- **PROBLEM TO SOLVE**: Write out the stretch of lines below that begins at the line with "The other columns" and ends at the line with "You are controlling", including both, exactly as given and nothing more.

- **DATASET EXCERPT**:

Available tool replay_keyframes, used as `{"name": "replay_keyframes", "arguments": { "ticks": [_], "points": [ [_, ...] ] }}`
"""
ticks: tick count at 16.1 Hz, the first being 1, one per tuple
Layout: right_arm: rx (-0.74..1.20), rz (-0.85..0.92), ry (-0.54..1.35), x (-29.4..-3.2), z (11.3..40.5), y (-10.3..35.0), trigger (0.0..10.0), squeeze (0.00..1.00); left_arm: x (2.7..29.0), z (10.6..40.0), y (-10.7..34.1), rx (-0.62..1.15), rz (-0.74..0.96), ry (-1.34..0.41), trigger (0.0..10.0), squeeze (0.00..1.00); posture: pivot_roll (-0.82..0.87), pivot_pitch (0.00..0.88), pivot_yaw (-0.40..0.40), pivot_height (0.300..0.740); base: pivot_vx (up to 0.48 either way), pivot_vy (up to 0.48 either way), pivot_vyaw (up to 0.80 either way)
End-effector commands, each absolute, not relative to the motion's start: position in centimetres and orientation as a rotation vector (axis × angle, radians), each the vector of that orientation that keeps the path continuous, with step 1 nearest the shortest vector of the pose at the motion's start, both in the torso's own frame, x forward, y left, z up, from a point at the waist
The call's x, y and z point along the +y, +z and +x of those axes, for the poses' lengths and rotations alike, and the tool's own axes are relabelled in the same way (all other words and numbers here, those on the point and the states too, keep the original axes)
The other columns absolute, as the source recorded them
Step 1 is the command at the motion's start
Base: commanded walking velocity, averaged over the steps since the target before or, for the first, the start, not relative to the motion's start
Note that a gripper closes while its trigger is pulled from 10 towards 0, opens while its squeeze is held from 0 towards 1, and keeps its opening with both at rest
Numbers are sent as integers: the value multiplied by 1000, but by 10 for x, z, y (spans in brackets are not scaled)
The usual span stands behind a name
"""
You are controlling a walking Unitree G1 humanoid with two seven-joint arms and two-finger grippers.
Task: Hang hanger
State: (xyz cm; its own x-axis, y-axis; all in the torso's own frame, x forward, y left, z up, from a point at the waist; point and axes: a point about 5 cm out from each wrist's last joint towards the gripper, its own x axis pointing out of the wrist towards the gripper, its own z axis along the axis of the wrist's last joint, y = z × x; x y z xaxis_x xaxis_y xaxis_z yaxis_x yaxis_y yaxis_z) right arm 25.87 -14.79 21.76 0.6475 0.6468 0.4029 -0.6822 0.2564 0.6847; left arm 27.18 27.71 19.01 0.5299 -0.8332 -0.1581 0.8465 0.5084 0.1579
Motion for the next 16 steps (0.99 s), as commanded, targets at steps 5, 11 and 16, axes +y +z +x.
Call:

- **EXERCISE RESPONSE**:
The other columns absolute, as the source recorded them
Step 1 is the command at the motion's start
Base: commanded walking velocity, averaged over the steps since the target before or, for the first, the start, not relative to the motion's start
Note that a gripper closes while its trigger is pulled from 10 towards 0, opens while its squeeze is held from 0 towards 1, and keeps its opening with both at rest
Numbers are sent as integers: the value multiplied by 1000, but by 10 for x, z, y (spans in brackets are not scaled)
The usual span stands behind a name
"""
You are controlling a walking Unitree G1 humanoid with two seven-joint arms and two-finger grippers.

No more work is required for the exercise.